Would showing the proof of the fact that K is compact iff K is sequentially compact work for showing that f is bounded?

as in can i do this:

Assume K is compact and show K is sequentially compact. Let {$\displaystyle x_n$} be an infinite sequence in K. By Heine Borel them, K is bounded and closed. By Bolzano-Weistrass thm, {$\displaystyle x_n$} has a convergent subsequence. Say {$\displaystyle x_n$$\displaystyle _a$}, with lim {$\displaystyle n_a$} as a -> $\displaystyle \infty$ = $\displaystyle \bar{x}$. Note that $\displaystyle \bar{x}$ is a limit point of K so since K is closed $\displaystyle \bar{x}$$\displaystyle \in$K.

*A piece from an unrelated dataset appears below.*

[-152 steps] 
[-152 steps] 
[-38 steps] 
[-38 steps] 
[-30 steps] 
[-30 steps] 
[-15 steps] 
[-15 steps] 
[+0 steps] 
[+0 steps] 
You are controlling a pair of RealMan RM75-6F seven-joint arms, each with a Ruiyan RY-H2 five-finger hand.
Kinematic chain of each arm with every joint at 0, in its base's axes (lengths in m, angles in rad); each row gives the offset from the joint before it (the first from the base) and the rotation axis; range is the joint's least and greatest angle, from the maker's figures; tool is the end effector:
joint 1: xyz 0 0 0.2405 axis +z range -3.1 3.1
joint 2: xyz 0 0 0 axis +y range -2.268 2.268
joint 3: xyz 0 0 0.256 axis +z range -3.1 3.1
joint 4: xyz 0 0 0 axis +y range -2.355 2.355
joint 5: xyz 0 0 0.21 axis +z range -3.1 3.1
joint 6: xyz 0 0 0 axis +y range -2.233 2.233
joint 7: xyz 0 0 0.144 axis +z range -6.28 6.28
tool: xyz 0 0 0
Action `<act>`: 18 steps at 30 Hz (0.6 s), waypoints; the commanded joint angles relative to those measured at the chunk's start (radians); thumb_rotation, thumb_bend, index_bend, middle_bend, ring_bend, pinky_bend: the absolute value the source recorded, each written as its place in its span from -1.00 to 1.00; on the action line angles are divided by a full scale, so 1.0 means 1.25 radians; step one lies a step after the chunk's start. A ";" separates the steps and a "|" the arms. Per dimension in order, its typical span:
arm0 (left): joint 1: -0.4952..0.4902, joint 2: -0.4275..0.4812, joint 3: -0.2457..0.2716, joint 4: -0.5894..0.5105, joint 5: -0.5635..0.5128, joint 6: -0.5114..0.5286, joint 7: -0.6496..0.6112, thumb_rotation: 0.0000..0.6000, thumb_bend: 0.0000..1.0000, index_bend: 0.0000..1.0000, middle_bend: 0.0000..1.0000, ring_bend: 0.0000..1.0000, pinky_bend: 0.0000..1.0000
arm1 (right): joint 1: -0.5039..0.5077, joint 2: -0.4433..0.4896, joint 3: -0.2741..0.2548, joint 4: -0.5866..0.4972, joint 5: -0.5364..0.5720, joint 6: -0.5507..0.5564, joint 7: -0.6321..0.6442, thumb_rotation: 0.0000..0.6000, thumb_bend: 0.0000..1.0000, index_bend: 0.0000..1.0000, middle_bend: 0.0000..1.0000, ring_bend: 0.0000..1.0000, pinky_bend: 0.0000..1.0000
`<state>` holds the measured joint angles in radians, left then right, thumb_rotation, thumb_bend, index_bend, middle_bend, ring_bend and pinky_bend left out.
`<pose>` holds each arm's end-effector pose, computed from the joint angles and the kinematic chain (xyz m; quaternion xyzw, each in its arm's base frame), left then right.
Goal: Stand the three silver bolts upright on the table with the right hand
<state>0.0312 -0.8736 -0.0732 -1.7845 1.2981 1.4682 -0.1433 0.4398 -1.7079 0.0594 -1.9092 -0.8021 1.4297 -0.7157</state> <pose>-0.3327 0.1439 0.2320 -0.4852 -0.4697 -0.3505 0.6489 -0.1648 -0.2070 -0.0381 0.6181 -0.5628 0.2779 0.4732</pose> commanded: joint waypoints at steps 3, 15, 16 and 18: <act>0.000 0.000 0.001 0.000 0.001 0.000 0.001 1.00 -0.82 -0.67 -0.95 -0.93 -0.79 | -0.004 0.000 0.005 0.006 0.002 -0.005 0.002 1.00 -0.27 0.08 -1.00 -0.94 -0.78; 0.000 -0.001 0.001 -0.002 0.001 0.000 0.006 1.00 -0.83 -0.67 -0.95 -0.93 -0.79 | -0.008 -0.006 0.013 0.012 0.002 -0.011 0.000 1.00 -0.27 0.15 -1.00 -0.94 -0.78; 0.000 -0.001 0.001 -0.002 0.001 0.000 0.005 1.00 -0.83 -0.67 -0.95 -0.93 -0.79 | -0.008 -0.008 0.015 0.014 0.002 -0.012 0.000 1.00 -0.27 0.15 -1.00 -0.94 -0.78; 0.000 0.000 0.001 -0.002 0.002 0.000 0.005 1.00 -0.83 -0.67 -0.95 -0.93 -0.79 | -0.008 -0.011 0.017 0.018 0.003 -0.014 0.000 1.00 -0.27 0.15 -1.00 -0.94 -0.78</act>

Now assume K is sequentially compact and show K is compact so suppose not. Then either K is not bounded or K is not closed. If K is not bounded, there exists {$\displaystyle x_n$}$\displaystyle \subset$K such that |$\displaystyle x_n$|->+$\displaystyle \infty$ as n->$\displaystyle \infty$ |$\displaystyle x_n$|>n for all n=1,2,.... Clearly {$\displaystyle x_n$} has no convert subsequence which is a contradiction to what we proved earlier. If K is not closed, then there is {$\displaystyle x_n$}$\displaystyle \subset$K such that lim$\displaystyle x_n$ as n->$\displaystyle \infty$= $\displaystyle \bar{x}$$\displaystyle \in$R but $\displaystyle \bar{x}$$\displaystyle \notin$K. since K is sequentially compact , there exists a subsequence {$\displaystyle x_n$$\displaystyle _a$} of {$\displaystyle x_n$} such that lim$\displaystyle x_n$$\displaystyle _a$=$\displaystyle \bar{y}$ as a-> $\displaystyle \infty$ with $\displaystyle \bar{y}$$\displaystyle \in$K. Also lim$\displaystyle x_n$$\displaystyle _a$ = $\displaystyle \bar{x}$ since $\displaystyle x_n$->$\displaystyle \bar{x}$. Therefore $\displaystyle \bar{x}$=$\displaystyle \bar{y}$, but $\displaystyle \bar{x}$$\displaystyle \not in$K and $\displaystyle \bar{y}$$\displaystyle \in$.Thus a contradiction. therefore K must be closed and BOUNDED.

I'm not sure, I seem to be stuck on this problem. I don't know if its appropriate to show the whole proof of sequentially compact or if im doing this wrong or what.